No terceiro conto, “Cartas de minha mãe”, Igor retoma as rédeas da boa ficção e volta ao caminho da qualidade literária. Uma tia, em um lar de idosos, envia cartas à sobrinha. É uma premissa arriscada dar voz a uma personagem, ainda mais por meio de missivas. Corre-se o risco de a voz do criador se sobressair, o que, felizmente, não acontece. Há uma tensão que nunca chega ao clímax, um silêncio estrondoso nas incompreensões, nas metáforas, nas interpretações. Há uma ingenuidade calculada nas palavras, um ponto de vista único que confere a tudo uma mistura de desabafo e de parcialidade. A narradora está jogando com os fatos, com a trama e não é necessário mais do que isso para uma boa ficção.

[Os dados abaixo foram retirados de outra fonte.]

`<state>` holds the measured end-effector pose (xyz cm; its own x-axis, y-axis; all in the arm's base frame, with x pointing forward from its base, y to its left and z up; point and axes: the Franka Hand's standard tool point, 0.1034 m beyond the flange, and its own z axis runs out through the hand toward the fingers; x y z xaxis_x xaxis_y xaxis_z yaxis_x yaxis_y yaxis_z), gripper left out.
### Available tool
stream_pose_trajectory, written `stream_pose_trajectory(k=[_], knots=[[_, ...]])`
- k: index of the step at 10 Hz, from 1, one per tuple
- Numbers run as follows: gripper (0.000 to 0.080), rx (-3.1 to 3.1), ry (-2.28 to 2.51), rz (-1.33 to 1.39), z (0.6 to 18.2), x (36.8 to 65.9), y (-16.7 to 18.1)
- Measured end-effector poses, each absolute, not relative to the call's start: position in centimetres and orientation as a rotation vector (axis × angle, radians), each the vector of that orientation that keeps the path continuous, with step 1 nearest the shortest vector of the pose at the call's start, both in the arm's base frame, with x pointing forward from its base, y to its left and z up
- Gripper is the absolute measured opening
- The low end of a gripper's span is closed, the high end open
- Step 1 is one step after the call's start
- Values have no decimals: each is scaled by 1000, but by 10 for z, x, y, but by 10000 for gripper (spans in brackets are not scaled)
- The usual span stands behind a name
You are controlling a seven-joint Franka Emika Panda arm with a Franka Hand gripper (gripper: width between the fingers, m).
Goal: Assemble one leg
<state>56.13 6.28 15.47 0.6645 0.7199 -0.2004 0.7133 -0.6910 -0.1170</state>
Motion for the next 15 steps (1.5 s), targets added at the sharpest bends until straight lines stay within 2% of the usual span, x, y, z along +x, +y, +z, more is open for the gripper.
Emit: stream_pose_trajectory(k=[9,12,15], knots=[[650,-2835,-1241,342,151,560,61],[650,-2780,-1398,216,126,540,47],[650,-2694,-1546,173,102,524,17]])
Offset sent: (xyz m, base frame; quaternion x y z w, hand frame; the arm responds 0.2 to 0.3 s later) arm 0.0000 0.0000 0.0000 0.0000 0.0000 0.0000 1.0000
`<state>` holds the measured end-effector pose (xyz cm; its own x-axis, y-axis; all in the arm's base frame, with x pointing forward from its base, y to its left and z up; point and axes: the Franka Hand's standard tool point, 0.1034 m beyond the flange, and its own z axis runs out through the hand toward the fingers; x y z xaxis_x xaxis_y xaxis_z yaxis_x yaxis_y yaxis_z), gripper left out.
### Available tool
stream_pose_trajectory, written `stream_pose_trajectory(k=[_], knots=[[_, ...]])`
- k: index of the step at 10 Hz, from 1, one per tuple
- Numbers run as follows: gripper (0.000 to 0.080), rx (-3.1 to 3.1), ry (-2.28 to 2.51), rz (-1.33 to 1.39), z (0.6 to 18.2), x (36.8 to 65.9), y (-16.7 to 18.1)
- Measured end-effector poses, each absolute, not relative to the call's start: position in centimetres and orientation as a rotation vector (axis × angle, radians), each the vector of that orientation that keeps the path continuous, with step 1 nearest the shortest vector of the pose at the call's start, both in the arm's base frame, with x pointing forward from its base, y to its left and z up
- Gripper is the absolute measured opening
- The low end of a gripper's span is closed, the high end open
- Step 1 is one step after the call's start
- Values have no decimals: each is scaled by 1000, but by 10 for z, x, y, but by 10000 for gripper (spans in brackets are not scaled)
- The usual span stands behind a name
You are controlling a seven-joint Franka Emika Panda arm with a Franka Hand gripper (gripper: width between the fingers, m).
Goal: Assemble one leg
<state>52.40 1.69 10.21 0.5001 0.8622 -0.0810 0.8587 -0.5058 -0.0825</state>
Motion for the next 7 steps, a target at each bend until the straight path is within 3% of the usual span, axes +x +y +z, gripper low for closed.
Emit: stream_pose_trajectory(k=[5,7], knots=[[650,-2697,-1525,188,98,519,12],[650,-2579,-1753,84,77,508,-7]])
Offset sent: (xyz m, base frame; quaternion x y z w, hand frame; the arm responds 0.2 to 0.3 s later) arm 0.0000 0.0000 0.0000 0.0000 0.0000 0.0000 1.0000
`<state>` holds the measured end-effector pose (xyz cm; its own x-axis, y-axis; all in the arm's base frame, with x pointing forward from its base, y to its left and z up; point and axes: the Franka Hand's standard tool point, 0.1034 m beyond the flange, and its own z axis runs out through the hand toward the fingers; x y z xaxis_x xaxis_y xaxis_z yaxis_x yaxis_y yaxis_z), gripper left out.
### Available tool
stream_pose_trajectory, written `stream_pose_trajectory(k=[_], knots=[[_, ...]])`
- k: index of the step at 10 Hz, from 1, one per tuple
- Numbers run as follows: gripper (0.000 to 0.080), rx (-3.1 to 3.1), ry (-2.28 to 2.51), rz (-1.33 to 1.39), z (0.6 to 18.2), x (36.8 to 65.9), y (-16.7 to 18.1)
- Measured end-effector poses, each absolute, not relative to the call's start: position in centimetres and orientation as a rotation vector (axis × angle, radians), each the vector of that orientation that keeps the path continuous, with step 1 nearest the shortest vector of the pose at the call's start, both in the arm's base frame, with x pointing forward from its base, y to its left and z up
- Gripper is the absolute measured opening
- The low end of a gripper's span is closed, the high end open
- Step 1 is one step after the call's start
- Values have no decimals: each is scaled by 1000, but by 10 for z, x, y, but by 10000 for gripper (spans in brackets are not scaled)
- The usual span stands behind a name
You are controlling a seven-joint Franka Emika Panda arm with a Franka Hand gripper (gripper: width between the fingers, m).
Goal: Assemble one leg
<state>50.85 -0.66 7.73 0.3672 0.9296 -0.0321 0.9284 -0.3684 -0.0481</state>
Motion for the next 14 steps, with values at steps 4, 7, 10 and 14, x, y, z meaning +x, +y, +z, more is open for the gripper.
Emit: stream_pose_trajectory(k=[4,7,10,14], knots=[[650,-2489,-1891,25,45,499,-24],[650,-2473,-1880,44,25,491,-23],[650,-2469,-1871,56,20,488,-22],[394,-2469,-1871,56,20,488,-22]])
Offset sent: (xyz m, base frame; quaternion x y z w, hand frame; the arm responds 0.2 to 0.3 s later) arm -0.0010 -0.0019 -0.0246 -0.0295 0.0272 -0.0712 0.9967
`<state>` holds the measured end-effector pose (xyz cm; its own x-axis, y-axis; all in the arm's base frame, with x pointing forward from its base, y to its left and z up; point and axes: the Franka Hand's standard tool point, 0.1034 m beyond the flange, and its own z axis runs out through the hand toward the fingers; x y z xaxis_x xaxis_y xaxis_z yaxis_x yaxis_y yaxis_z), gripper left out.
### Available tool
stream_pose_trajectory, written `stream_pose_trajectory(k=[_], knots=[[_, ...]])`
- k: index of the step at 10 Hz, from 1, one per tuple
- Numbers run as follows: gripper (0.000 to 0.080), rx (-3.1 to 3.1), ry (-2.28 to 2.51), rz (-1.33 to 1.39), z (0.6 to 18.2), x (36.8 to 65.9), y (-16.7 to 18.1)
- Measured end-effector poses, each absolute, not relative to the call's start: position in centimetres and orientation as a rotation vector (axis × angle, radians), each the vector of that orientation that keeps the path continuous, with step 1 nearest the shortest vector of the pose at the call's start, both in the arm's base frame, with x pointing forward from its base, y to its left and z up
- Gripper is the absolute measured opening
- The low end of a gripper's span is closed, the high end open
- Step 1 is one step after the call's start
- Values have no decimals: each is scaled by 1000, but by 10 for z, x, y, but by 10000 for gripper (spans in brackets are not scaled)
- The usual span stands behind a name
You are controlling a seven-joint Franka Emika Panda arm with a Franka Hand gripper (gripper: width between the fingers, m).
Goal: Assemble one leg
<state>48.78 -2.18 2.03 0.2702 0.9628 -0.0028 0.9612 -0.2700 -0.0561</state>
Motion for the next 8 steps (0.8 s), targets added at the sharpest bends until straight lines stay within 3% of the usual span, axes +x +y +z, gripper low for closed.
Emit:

A partir daí vêm outros ótimos contos permeados por uma profunda melancolia, embalados pela miséria e limitações dos relacionamentos humanos. A música “Blue Velvet” como desculpa para reviver um passado que é muito mais bonito perdido e conservado no tempo, na memória. Há, nestas solidões, um descaso apaixonado com o destino, como se a pergunta “por que não?” ecoasse nas frases, nos diálogos, nas entrelinhas.

Tudo é devastador, como quando acontecem grandes imprevistos: o ex-marido, tido como morto, aparece vivo, na celebração das bodas da ex-esposa. A bela mulher, que vive a tranquilidade de uma quase velhice e um novo casamento estável de décadas, fica sem rumo. O que virá dessa situação extraordinária senão mais e mais sobressaltos e estranhezas? 

Igor Pires Leon se aventura num quase realismo mágico em “O jovem que ousou rir”, uma prosa bem construída, com uma linguagem direta, mas recheada de melancolia e de críticas a um modelo de sociedade que jamais funcionará. Um dos melhores momentos do livro que traz, também, excelentes minicontos. Nestas narrativas curtíssimas, o escritor tem de apurar as ferramentas do idioma e Igor faz isso de modo competente, sobretudo ao usar o discurso indireto livre e utilizar recortes precisos no espaço e no tempo. Ali, também, há o narrador nada confiável, uma ousadia muito bem-vinda na literatura contemporânea. O escritor deveria investir mais nestes minicontos.

A única ressalva, além dos dois ou três contos com temas surrados, é um pequeno (e eventual) desleixo com a revisão. Às vezes uma palavra é repetida de forma não intencional, três, quatro vezes em um mesmo parágrafo. Nada que uma releitura cuidadosa não resolva. Alguns problemas de diagramação, como sílabas separadas por hifens no meio da página, que poderiam ser resolvidos numa eventual segunda tiragem.

Nenhuma dessas observações comprometem de maneira significativa a obra, recomendada com entusiasmo. O trabalho que as editores independentes vêm fazendo com autores pouco conhecidos, mas de qualidade, é louvável e deve ser reverenciado pelo meio literário. Uma forma bem interessante de prestar homenagem a estas editoras é consumindo as publicações que lançam.